— Task requirements —
Using the data below, determine the number of lines that include the string "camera". Write only that number.

— Records from a data collection —
━━━━━━━━━━━━━━━━
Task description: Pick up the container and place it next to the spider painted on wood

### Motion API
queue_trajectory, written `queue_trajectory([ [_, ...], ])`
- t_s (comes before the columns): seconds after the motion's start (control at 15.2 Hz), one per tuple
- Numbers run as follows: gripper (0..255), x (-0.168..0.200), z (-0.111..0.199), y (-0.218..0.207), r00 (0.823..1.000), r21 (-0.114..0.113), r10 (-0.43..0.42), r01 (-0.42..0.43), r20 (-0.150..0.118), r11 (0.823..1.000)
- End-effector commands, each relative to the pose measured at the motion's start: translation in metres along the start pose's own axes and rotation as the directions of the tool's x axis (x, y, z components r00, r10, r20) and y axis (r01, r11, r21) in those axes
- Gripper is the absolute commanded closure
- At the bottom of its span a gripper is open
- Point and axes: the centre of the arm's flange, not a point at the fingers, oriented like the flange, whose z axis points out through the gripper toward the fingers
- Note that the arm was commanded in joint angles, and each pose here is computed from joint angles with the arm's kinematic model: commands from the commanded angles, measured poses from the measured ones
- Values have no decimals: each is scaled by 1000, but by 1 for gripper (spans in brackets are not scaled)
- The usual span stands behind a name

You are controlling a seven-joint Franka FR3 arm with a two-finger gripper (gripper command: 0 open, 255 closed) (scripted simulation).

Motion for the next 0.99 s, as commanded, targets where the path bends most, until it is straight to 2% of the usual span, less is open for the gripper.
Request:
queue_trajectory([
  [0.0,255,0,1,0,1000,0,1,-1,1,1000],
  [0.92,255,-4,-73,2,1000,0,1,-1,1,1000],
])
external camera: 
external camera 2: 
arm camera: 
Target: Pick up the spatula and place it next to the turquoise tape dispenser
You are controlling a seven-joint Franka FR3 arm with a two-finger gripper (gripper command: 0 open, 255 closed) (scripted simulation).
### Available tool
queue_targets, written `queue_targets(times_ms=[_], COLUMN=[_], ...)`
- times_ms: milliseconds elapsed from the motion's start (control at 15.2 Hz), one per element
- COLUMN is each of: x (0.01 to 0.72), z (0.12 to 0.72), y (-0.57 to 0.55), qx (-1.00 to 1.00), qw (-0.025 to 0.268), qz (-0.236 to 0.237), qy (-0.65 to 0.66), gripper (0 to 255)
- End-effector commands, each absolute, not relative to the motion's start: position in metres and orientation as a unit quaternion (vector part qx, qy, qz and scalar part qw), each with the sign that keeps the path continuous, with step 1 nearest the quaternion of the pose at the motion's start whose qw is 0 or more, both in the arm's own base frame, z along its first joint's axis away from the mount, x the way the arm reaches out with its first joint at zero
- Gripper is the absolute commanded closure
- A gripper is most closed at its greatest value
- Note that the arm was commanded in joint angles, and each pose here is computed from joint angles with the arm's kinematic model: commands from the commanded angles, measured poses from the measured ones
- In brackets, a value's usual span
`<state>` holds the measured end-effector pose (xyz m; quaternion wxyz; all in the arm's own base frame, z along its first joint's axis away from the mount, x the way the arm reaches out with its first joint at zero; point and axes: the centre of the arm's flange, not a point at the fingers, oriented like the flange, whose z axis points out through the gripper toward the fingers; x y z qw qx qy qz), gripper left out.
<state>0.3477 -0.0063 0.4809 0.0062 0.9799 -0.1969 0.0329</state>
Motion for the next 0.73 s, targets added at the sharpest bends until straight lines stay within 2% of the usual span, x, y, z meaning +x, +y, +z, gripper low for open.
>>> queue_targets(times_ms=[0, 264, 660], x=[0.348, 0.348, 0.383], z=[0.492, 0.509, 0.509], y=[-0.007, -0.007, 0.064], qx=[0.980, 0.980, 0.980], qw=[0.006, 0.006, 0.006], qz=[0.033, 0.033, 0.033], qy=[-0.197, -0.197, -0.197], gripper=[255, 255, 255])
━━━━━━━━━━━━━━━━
— Solution to the exercise —
3